The hard-won experience of the Cleveland Foundation’s program director for neighborhoods, housing and community development informed the partnership’s discussion about how to reverse the loss of jobs in Buckeye-Shaker, East Cleveland, Fairfax, Glenville, Little Italy and Hough. As the former director of the City of Cleveland Empowerment Zone, India Pierce Lee appreciated that employment tax credits offered by the federal program had not created a sufficient number of jobs to make a critical difference in the targeted urban neighborhoods. She had also observed the pitfalls of workforce training programs that prepared low-skilled city residents for jobs largely available in distant suburbs. Recognizing the need for an out-of-the-box job creation strategy, the foundation turned to Ted Howard, a national expert on community wealth building based at the University of Maryland.
Howard was retained as a consultant to the foundation in 2007. He helped the Greater University Circle partners formulate the cooperatives strategy and carefully think through each element of a model employee-owned business, right down to calculating the estimated $65,000 that each worker could expect to accumulate in his or her portable capital account at the end of eight years of employment.
To help the model designers visualize the end product, Howard led representatives of Case Western Reserve University, the Cleveland Clinic and University Hospitals of Cleveland (among others) on a study tour to Spain’s Basque region, the location of the Mondragon Cooperative Corporation, an interconnected group of 120 cooperatives with 100,000 employees and $25 billion in sales that has been built over a period of 50 years. Howard also met with national foundations that had never before worked in Cleveland and obtained seed grants from several funders who recognized the undertaking’s value as a “learning lab.”

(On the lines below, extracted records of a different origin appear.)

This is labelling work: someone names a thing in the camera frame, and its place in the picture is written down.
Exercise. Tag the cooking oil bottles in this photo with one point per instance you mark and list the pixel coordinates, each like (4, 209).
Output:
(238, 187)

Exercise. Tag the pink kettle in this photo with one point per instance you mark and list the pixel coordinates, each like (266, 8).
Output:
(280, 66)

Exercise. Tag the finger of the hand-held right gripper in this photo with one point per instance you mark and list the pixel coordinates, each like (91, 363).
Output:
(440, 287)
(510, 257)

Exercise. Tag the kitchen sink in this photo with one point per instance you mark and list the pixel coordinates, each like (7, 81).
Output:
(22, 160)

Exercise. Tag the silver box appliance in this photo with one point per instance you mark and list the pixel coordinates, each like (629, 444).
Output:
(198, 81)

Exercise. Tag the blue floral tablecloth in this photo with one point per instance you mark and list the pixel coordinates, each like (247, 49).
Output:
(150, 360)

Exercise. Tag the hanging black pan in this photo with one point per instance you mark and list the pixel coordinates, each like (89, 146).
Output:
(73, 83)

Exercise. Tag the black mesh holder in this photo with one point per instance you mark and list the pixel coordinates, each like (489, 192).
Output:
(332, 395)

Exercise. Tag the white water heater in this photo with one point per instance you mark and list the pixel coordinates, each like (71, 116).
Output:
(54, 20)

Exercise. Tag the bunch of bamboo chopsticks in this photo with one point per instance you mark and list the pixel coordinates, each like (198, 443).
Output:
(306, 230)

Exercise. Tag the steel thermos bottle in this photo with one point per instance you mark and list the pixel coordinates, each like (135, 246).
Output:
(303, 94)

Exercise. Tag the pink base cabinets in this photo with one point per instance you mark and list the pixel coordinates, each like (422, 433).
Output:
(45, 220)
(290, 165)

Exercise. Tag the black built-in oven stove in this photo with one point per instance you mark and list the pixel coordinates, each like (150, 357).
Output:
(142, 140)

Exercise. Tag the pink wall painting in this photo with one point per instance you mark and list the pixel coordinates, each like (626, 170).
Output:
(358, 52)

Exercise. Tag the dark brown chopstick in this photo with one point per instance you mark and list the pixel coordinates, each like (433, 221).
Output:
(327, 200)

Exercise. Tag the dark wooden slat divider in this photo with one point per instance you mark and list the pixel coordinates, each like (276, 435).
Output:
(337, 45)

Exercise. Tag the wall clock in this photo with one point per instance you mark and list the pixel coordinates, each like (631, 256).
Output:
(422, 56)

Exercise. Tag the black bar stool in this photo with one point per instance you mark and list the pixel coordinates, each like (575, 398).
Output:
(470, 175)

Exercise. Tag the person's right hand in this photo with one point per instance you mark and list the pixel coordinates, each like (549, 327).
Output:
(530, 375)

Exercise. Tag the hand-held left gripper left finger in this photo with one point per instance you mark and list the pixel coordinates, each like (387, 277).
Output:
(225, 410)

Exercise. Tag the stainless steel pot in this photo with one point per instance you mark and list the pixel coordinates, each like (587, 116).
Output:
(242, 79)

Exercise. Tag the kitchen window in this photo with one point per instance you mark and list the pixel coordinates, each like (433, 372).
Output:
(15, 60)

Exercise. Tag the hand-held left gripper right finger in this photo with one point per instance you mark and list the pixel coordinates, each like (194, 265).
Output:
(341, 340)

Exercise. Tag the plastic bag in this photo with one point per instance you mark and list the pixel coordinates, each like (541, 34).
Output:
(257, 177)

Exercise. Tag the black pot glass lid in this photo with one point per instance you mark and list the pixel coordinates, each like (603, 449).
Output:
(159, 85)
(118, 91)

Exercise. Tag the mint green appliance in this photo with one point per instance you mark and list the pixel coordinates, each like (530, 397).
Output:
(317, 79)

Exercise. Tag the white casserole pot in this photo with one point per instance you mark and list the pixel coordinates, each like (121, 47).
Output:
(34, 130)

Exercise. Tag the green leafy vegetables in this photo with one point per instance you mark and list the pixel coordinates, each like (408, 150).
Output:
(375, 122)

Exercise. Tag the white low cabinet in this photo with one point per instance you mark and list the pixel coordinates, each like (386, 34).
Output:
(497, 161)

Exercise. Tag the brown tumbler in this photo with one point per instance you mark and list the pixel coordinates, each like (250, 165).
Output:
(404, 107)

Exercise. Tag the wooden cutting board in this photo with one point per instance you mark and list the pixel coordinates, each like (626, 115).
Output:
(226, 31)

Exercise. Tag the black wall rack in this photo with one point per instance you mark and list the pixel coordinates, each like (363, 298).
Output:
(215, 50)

In recognition of his contributions to the design, financing and rollout of the Evergreen Cooperatives, Howard was subsequently named the foundation’s first Steven A. Minter Fellow for Social Justice. In this capacity he continued to collaborate with the Greater University Circle partners on the refinement of the cooperatives strategy and advise other urban communities interested in replicating the Cleveland model.
The Cleveland Foundation granted $1 million toward the start-up of the first three Evergreen Cooperatives. These seed monies, along with the promised procurement contracts, helped to leverage an additional $35 million in venture and operating capital from a variety of sources, including grants from local and national foundations, long-term, low-interest federal loans, tax credits, state grants and even commercial loans. The foundation has also contributed more than $2.5 million to the development fund of the Evergreen Cooperative Corporation, a not-for-profit holding company whose foundation-led board oversees the existing cooperatives and plans to raise between $50 million and $100 million to capitalize the next generations of start-ups.
One locally rooted, sustainable business at a time, the economies of Greater University Circle neighborhoods will be revitalized. The long-term goal is to create hundreds, if not thousands of new jobs that will pay wages on which families can be raised and help those families achieve the American dream of building wealth.